WHAT IS REQUIRED: Your copy should match the entries exactly, with no images carried over.

DATA SHOWN:
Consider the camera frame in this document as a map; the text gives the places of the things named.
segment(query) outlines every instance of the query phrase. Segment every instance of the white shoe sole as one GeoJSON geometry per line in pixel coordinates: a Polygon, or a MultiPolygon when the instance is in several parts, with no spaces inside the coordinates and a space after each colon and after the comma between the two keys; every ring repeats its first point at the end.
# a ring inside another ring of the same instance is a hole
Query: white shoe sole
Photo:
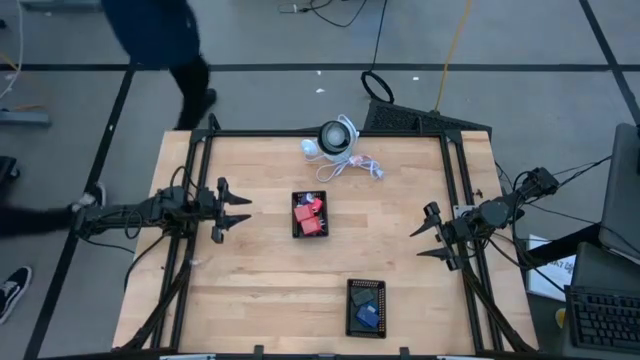
{"type": "Polygon", "coordinates": [[[7,309],[7,311],[0,318],[0,325],[4,324],[4,322],[7,321],[7,318],[9,318],[9,315],[11,315],[11,313],[13,312],[13,308],[15,308],[16,304],[20,302],[22,295],[27,292],[27,289],[29,289],[29,285],[31,285],[31,277],[33,276],[33,271],[28,266],[24,267],[29,270],[29,272],[27,273],[27,281],[24,283],[24,288],[20,289],[18,295],[13,299],[11,304],[9,304],[9,308],[7,309]]]}

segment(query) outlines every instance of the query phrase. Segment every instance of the person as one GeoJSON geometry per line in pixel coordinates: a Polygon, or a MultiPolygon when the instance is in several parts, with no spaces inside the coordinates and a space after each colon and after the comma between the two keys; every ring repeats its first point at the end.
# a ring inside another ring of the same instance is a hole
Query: person
{"type": "Polygon", "coordinates": [[[200,55],[195,15],[186,0],[102,0],[113,32],[131,61],[169,68],[183,95],[174,130],[195,129],[217,93],[200,55]]]}
{"type": "MultiPolygon", "coordinates": [[[[71,226],[74,215],[86,206],[104,206],[107,192],[101,183],[63,208],[35,210],[0,205],[0,240],[2,238],[44,234],[71,226]]],[[[16,304],[31,284],[33,270],[23,266],[0,284],[0,325],[7,321],[16,304]]]]}

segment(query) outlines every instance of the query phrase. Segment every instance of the red object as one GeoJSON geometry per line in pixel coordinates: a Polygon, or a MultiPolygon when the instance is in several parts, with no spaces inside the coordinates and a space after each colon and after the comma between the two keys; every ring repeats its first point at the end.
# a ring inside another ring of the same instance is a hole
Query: red object
{"type": "Polygon", "coordinates": [[[322,209],[322,200],[316,198],[315,200],[313,200],[313,203],[311,204],[311,210],[313,210],[314,213],[319,213],[321,209],[322,209]]]}
{"type": "Polygon", "coordinates": [[[320,225],[320,219],[318,219],[317,216],[302,221],[300,226],[302,227],[302,232],[305,235],[313,235],[322,232],[322,225],[320,225]]]}
{"type": "Polygon", "coordinates": [[[315,217],[311,205],[304,205],[293,209],[293,213],[296,215],[296,220],[302,222],[304,220],[315,217]]]}

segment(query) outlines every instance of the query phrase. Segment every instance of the yellow cable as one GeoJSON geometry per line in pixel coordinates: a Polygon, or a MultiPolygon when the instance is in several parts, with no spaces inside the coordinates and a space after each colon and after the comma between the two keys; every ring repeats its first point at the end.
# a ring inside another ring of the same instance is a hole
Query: yellow cable
{"type": "Polygon", "coordinates": [[[464,15],[462,15],[462,19],[460,19],[460,23],[458,24],[458,28],[456,29],[456,34],[453,36],[453,43],[451,44],[451,48],[449,49],[449,55],[447,55],[447,60],[444,62],[444,70],[442,71],[442,79],[440,80],[440,90],[438,90],[438,100],[436,101],[436,106],[434,108],[434,110],[436,111],[438,111],[438,108],[440,107],[440,99],[442,98],[442,93],[444,92],[444,83],[447,81],[447,70],[449,69],[449,63],[451,62],[453,53],[456,51],[456,46],[458,46],[458,38],[460,37],[460,33],[462,32],[464,24],[467,22],[467,18],[469,17],[470,12],[471,0],[467,0],[467,5],[464,8],[464,15]]]}
{"type": "MultiPolygon", "coordinates": [[[[20,69],[18,69],[18,65],[16,65],[11,58],[9,58],[6,54],[1,53],[0,52],[0,58],[2,58],[2,60],[9,65],[13,70],[15,70],[16,72],[20,71],[20,69]]],[[[44,105],[19,105],[17,107],[15,107],[13,109],[13,111],[28,111],[28,110],[32,110],[32,109],[46,109],[46,107],[44,105]]]]}

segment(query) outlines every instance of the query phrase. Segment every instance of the black tray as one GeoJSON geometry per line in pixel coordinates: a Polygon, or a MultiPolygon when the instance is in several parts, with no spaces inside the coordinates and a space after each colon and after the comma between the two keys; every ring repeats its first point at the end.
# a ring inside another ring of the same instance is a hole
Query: black tray
{"type": "Polygon", "coordinates": [[[387,337],[387,307],[386,307],[386,289],[384,281],[378,280],[347,280],[347,336],[365,337],[370,339],[384,339],[387,337]],[[378,328],[370,328],[362,325],[356,318],[358,306],[351,301],[351,293],[353,291],[361,291],[363,289],[372,289],[375,291],[375,298],[371,300],[378,307],[378,316],[380,322],[378,328]]]}
{"type": "Polygon", "coordinates": [[[327,192],[326,191],[297,191],[297,192],[291,193],[291,224],[292,224],[291,235],[294,238],[314,238],[314,237],[329,236],[329,215],[327,212],[327,192]],[[311,193],[313,194],[314,197],[322,200],[322,210],[320,210],[320,213],[318,214],[318,218],[324,221],[324,226],[322,227],[324,231],[314,235],[305,235],[302,232],[302,227],[300,226],[300,224],[298,224],[298,221],[296,220],[296,215],[293,213],[293,209],[296,208],[298,203],[300,203],[300,200],[302,200],[302,197],[304,196],[304,194],[307,194],[307,193],[311,193]]]}

ANSWER TO THIS PROBLEM:
Consider the camera frame in this document as a map; the text gives the places of the things named.
segment(query) outlines every instance of the query phrase. Segment every instance of the white shoe sole as one GeoJSON geometry per line in pixel coordinates: a Polygon, or a MultiPolygon when the instance is in several parts, with no spaces inside the coordinates and a space after each colon and after the comma between the two keys; every ring repeats its first point at the end.
# a ring inside another ring of the same instance is a hole
Query: white shoe sole
Photo:
{"type": "Polygon", "coordinates": [[[7,309],[7,311],[0,318],[0,325],[4,324],[4,322],[7,321],[7,318],[9,318],[9,315],[11,315],[11,313],[13,312],[13,308],[15,308],[16,304],[20,302],[22,295],[27,292],[27,289],[29,289],[29,285],[31,285],[31,277],[33,276],[33,271],[28,266],[24,267],[29,270],[29,272],[27,273],[27,281],[24,283],[24,288],[20,289],[18,295],[13,299],[11,304],[9,304],[9,308],[7,309]]]}

segment(query) outlines every instance of the query phrase. Segment every instance of the person as one GeoJSON geometry per line in pixel coordinates: a Polygon, or a MultiPolygon when the instance is in several parts, with no spaces inside the coordinates and a space after each colon and after the comma between the two keys; every ring repeats its first point at the end.
# a ring inside another ring of the same instance is a hole
Query: person
{"type": "Polygon", "coordinates": [[[200,55],[195,15],[186,0],[102,0],[113,32],[131,61],[169,68],[183,95],[174,130],[195,129],[217,93],[200,55]]]}
{"type": "MultiPolygon", "coordinates": [[[[71,226],[74,215],[86,206],[104,206],[107,192],[101,183],[63,208],[35,210],[0,205],[0,240],[2,238],[44,234],[71,226]]],[[[16,304],[31,284],[33,270],[23,266],[0,284],[0,325],[7,321],[16,304]]]]}

segment(query) outlines every instance of the query phrase. Segment every instance of the red object as one GeoJSON geometry per line in pixel coordinates: a Polygon, or a MultiPolygon when the instance is in several parts, with no spaces inside the coordinates and a space after each colon and after the comma between the two keys; every ring repeats its first point at the end.
# a ring inside another ring of the same instance is a hole
Query: red object
{"type": "Polygon", "coordinates": [[[322,209],[322,200],[316,198],[315,200],[313,200],[313,203],[311,204],[311,210],[313,210],[314,213],[319,213],[321,209],[322,209]]]}
{"type": "Polygon", "coordinates": [[[320,225],[320,219],[318,219],[317,216],[302,221],[300,226],[302,227],[302,232],[305,235],[313,235],[322,232],[322,225],[320,225]]]}
{"type": "Polygon", "coordinates": [[[315,217],[311,205],[304,205],[293,209],[293,213],[296,215],[296,220],[302,222],[304,220],[315,217]]]}

segment(query) outlines every instance of the query phrase. Segment every instance of the yellow cable as one GeoJSON geometry per line in pixel coordinates: a Polygon, or a MultiPolygon when the instance is in several parts, with no spaces inside the coordinates and a space after each colon and after the comma between the two keys; every ring repeats its first point at the end.
# a ring inside another ring of the same instance is a hole
Query: yellow cable
{"type": "Polygon", "coordinates": [[[464,15],[462,15],[462,19],[460,19],[460,23],[458,24],[458,28],[456,29],[456,34],[453,36],[453,43],[451,44],[451,48],[449,49],[449,55],[447,55],[447,60],[444,62],[444,70],[442,71],[442,79],[440,80],[440,90],[438,90],[438,100],[436,101],[436,106],[434,108],[434,110],[436,111],[438,111],[438,108],[440,107],[440,99],[442,98],[442,93],[444,92],[444,83],[447,81],[447,70],[449,69],[449,63],[451,62],[453,53],[456,51],[456,46],[458,46],[458,38],[460,37],[460,33],[462,32],[464,24],[467,22],[467,18],[469,17],[470,12],[471,0],[467,0],[467,5],[464,8],[464,15]]]}
{"type": "MultiPolygon", "coordinates": [[[[20,69],[18,69],[18,65],[16,65],[11,58],[9,58],[6,54],[1,53],[0,52],[0,58],[2,58],[2,60],[9,65],[13,70],[15,70],[16,72],[20,71],[20,69]]],[[[44,105],[19,105],[17,107],[15,107],[13,109],[13,111],[28,111],[28,110],[32,110],[32,109],[46,109],[46,107],[44,105]]]]}

segment(query) outlines every instance of the query phrase. Segment every instance of the black tray as one GeoJSON geometry per line in pixel coordinates: a Polygon, or a MultiPolygon when the instance is in several parts, with no spaces inside the coordinates and a space after each colon and after the comma between the two keys; every ring repeats its first point at the end.
# a ring inside another ring of the same instance is a hole
Query: black tray
{"type": "Polygon", "coordinates": [[[387,337],[387,307],[386,307],[386,289],[384,281],[378,280],[347,280],[347,336],[365,337],[370,339],[384,339],[387,337]],[[378,328],[370,328],[362,325],[356,318],[358,306],[351,301],[351,293],[353,291],[361,291],[363,289],[372,289],[375,291],[375,298],[371,300],[378,307],[378,316],[380,322],[378,328]]]}
{"type": "Polygon", "coordinates": [[[327,192],[326,191],[297,191],[297,192],[291,193],[291,224],[292,224],[291,235],[294,238],[314,238],[314,237],[329,236],[329,215],[327,212],[327,192]],[[311,193],[313,194],[314,197],[322,200],[322,210],[320,210],[320,213],[318,214],[318,218],[324,221],[324,226],[322,227],[324,231],[314,235],[305,235],[302,232],[302,227],[300,226],[300,224],[298,224],[298,221],[296,220],[296,215],[293,213],[293,209],[296,208],[298,203],[300,203],[300,200],[302,200],[302,197],[304,196],[304,194],[307,194],[307,193],[311,193]]]}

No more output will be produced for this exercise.